Department of Biological Sciences, Wayne State University, USA
*Address for Correspondence: Ansari A, Department of Biological Sciences, Wayne State University, Detroit, MI 48202, USA; E-mail:
Submission: 24 June 2019 Accepted: 03 July 2019 Published: 05 July 2019
Copyright: © 2019 Ansari A. This is an open access article distributed under the Creative Commons Attribution License, which permits unrestricted use, distribution, and reproduction in any medium, provided the original work is properly cited.


The Human Genome Project has identified more than 25,000 genes in our cells. Not all of these genes are expressed at the same time or in every cell of our body. A fundamental question in gene expression is how the coordinated expression of genes is achieved during growth, development and homeostasis. The expression of genetic information is regulated to a great extent at the level of transcription. In eukaryotes, RNA polymerase II is the main transcription enzyme, which transcribes protein coding genes and a number of non-coding RNAs. The transcription by RNA polymerase II is regulated by cis-acting DNA elements and trans-acting accessory protein factors. The enhancer, promoter and terminator are the most important DNA elements required for transcription by RNA polymerase II, while accessory protein factors include gene-specific transcription factors, the general transcription factors and termination factors. The generally accepted view is that the factors occupying the promoter region play a dedicated role in initiation of transcription and those operating at the terminator end are exclusively required for the termination step of transcription. The research in my and other laboratories has challenged this dogma.

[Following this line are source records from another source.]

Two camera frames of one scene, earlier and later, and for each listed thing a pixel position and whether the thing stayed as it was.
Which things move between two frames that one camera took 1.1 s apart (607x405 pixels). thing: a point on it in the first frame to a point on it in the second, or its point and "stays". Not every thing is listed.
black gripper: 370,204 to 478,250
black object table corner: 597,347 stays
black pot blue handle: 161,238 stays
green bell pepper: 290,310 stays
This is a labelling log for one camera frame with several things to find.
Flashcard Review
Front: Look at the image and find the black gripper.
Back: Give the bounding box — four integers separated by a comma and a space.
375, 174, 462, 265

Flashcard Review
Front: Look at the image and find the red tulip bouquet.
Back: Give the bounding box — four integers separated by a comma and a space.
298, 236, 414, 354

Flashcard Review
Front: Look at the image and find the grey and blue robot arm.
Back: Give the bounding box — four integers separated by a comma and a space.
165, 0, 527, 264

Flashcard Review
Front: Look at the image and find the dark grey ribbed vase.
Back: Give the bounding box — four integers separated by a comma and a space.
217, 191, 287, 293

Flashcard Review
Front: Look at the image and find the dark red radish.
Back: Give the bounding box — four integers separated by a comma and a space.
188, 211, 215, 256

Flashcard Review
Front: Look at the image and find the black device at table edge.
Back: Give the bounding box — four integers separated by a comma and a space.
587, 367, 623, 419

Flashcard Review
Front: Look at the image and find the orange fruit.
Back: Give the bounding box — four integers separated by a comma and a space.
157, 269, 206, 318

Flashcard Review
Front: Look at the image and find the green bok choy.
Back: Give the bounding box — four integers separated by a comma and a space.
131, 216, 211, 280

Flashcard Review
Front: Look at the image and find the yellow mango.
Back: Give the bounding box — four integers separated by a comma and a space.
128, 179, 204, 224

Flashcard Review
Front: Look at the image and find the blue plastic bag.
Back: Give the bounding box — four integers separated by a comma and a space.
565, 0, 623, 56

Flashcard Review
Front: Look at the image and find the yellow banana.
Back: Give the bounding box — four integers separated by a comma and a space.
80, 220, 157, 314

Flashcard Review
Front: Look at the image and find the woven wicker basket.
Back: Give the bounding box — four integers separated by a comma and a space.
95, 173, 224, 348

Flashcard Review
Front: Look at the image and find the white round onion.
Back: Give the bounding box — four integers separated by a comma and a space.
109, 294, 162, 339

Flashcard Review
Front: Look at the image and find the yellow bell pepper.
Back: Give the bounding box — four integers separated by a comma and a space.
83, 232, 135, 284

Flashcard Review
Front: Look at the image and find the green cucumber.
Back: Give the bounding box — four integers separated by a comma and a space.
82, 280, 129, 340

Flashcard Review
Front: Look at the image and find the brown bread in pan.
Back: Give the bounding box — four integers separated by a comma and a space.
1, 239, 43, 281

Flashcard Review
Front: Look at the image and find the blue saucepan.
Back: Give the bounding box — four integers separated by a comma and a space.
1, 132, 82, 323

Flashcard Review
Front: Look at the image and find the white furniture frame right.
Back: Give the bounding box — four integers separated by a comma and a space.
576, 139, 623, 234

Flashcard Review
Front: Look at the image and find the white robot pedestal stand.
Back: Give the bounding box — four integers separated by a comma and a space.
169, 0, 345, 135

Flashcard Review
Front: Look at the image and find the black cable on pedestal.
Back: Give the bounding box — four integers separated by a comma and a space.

Genomewide analysis has revealed that a number of general transcription factors and termination factors crosslink to both the 5′ and the 3′ ends of genes. We demonstrated that TFIIB, TFIIH and the coactivator Mediator complex, which are essential for initiation of transcription, do not merely localize at the 3′ end of genes, but also play a role in termination of transcription [1-3]. Further research in other laboratories revealed that the function of TFIIB as a termination factor is evolutionarily conserved, occurring in yeast, mammalian systems and flies [4,5]. Similarly, the termination complexes have been found occupying both ends of genes in almost every eukaryotic system that has been investigated so far. The termination factors play a critical role in enhancing promoter directionality, which is favoring promoter-initiated transcription to proceed in the sense direction producing mRNA, while suppressing the transcription of non-coding uaRNA in the upstream anti-sense direction [6-9]. The importance of termination factors in conferring promoter directionality is now well established across eukaryotic taxa.
The next question is how the initiation and termination factors are recruited at both the ends of a gene. Research in my laboratory shows that the promoter and terminator regions of a gene are juxtaposed during transcription resulting in the formation of a gene loop [10,11]. Such gene loops are formed due to protein-protein interactions of the factors occupying the distal ends of a gene, and have been observed during transcription in yeast, humans, flies and plants [5,12-14]. The physical proximity of the promoter and terminator regions in the gene loop allows the initiation factors to contact the 3′ end of the gene and affect termination, and termination factors to interact with the 5′ end of the gene and affect promoter directionality. Gene loops also enhance transcription by coupling termination to reinitiation [8].
Apart from promoter-terminator gene loops that have been well characterized in yeast, higher eukaryotes exhibit another type of loop, the enhancer-promoter loop, which also plays a critical role in transcriptional regulation [15]. These observations unequivocally demonstrate that apart from DNA sequence elements and accessory protein factors, gene architecture also plays a vital role in transcriptional regulation in eukaryotes.